What is the treatment approach for patients diagnosed with amyloidosis?

Treatment Approach for Amyloidosis

The treatment of amyloidosis must be tailored to the specific type of amyloidosis, with daratumumab plus cyclophosphamide, bortezomib, and dexamethasone (Dara-CyBorD) being the current standard of care for AL amyloidosis, while tafamidis is the first-line treatment for ATTR cardiac amyloidosis. 1

Diagnosis and Classification

Before initiating treatment, proper diagnosis and classification of amyloidosis is essential:

• Diagnosis requires demonstration of amyloid deposits in tissue biopsy (Congo red staining with apple-green birefringence)
• Classification of amyloidosis type is crucial as treatment differs significantly:
  • AL (light chain) amyloidosis: Requires evidence of plasma cell dyscrasia
  • ATTR (transthyretin) amyloidosis: Can be diagnosed non-invasively with bone scintigraphy after excluding AL amyloidosis

Treatment of AL Amyloidosis

First-line Treatment

• Daratumumab-CyBorD is the standard of care for newly diagnosed AL amyloidosis 1, 2
  • Produces very good partial responses or better in 78.5% of patients (vs. 49.2% with CyBorD alone)
  • Only FDA-approved regimen specifically for AL amyloidosis

Alternative First-line Options

• For patients who cannot receive daratumumab:
  • CyBorD alone
  • Bortezomib-melphalan-dexamethasone (BMD)

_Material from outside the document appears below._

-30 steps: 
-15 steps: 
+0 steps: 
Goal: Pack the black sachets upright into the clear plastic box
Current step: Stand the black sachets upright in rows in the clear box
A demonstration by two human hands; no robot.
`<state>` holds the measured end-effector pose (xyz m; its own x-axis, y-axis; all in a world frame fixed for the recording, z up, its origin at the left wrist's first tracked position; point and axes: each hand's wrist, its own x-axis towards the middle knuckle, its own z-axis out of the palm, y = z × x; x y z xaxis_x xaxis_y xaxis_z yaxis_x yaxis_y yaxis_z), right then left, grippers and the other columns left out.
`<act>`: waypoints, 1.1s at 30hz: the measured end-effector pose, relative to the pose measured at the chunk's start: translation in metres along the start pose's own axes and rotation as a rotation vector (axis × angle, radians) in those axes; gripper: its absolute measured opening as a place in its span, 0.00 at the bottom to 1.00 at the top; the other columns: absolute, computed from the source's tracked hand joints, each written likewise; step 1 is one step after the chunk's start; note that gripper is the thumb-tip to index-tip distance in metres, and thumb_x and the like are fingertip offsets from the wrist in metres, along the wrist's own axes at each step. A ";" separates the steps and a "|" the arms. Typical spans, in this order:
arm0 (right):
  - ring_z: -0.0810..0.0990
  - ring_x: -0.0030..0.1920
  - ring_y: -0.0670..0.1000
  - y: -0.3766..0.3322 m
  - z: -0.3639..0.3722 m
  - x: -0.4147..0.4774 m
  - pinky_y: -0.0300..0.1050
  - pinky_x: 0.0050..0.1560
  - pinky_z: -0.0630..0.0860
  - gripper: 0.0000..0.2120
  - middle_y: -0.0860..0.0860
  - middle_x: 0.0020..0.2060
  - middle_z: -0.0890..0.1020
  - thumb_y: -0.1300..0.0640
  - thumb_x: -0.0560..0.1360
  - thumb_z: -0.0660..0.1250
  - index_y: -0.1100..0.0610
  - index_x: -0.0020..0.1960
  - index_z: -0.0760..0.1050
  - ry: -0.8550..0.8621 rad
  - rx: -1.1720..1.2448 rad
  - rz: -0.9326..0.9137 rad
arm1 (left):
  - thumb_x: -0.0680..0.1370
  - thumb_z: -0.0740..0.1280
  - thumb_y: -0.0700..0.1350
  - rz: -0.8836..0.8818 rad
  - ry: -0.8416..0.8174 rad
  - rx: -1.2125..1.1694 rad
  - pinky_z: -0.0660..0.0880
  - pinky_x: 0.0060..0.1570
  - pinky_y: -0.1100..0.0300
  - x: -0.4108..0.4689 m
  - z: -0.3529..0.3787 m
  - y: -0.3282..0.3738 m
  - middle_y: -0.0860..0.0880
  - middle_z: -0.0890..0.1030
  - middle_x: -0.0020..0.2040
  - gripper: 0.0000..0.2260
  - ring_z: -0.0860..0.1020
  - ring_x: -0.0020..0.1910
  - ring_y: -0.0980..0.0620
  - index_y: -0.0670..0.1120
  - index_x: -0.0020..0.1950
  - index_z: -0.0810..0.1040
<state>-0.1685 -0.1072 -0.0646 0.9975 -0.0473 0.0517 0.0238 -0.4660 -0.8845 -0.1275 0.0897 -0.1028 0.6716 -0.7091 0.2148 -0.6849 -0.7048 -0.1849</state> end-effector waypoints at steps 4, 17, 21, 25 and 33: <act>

High-dose Melphalan with Stem Cell Transplantation

• Suitable for highly selected patients (only ~25% of newly diagnosed patients) 1, 3
• Offers possibility of long-lasting remission with median survival >15 years in complete responders
• Eligibility criteria typically exclude patients with:
  • Advanced cardiac involvement (EF <40%)
  • Significant extracardiac manifestations
  • Treatment-related mortality is ~3% in experienced centers

Special Considerations for Cardiac AL Amyloidosis

• Patients with advanced cardiac involvement (NT-proBNP >8,500 pg/mL) may receive single-agent daratumumab with minimal dexamethasone to reduce cardiotoxicity 1
• IgM-associated AL amyloidosis requires a dedicated approach due to its distinctive clinical characteristics 4
  • Treatment should aim at rapid elimination of amyloidogenic light chains
  • Monitor free light chains and cardiac biomarkers
  • Bortezomib-based therapy can be used in carefully selected patients
  • Autologous stem cell transplantation may be considered in selected patients

Treatment of ATTR Amyloidosis

First-line Treatment

• Tafamidis (VYNDAQEL 80 mg or VYNDAMAX 61 mg daily) for ATTR cardiac amyloidosis 1, 5
  • Reduces cardiovascular mortality and cardiovascular-related hospitalization
  • FDA-approved for both wild-type and hereditary ATTR cardiomyopathy

Novel Therapies

• Acoramidis (Attruby) is a novel TTR stabilizer that reduced all-cause mortality by up to 42% and cardiovascular hospitalizations by ~50% 1

Response Assessment and Monitoring

• Hematologic response is usually observed within 3-6 months of treatment initiation 1
• Organ response typically follows hematologic response by 6-12 months
• Monthly monitoring during initial treatment should include:
  • Complete blood count
  • Basic biochemistry
  • NT-proBNP and troponin
  • Serum-free light chain quantification (for AL amyloidosis)
• Echocardiography with strain measurements every 6 months

Supportive Care and Medication Considerations

• Diuretics should be used cautiously to avoid overdiuresis and volume contraction 1
• Avoid medications with potential toxicity in amyloidosis:
  • Digoxin
  • Calcium channel antagonists
• Anticoagulation with warfarin or direct thrombin inhibitors is indicated for patients with atrial fibrillation or history of embolic events

Advanced Therapies

• Heart transplantation may be considered for selected patients with advanced/stage D heart failure 1
• Combined heart and liver transplantation may be considered for selected patients with hereditary ATTR

Prognosis

• Without treatment, AL amyloidosis has poor prognosis with 25% of patients dying within 6 months of diagnosis 6
• 25% of patients with ATTR amyloidosis die within 24 months of diagnosis without treatment 6
• Achievement of a rapid hematologic response to therapy extends survival significantly 3
• Renal response after treatment is associated with improved survival and is an independent marker of treatment success 7

The key to successful management of amyloidosis is early diagnosis, accurate typing, and prompt initiation of appropriate therapy before significant end-organ damage occurs.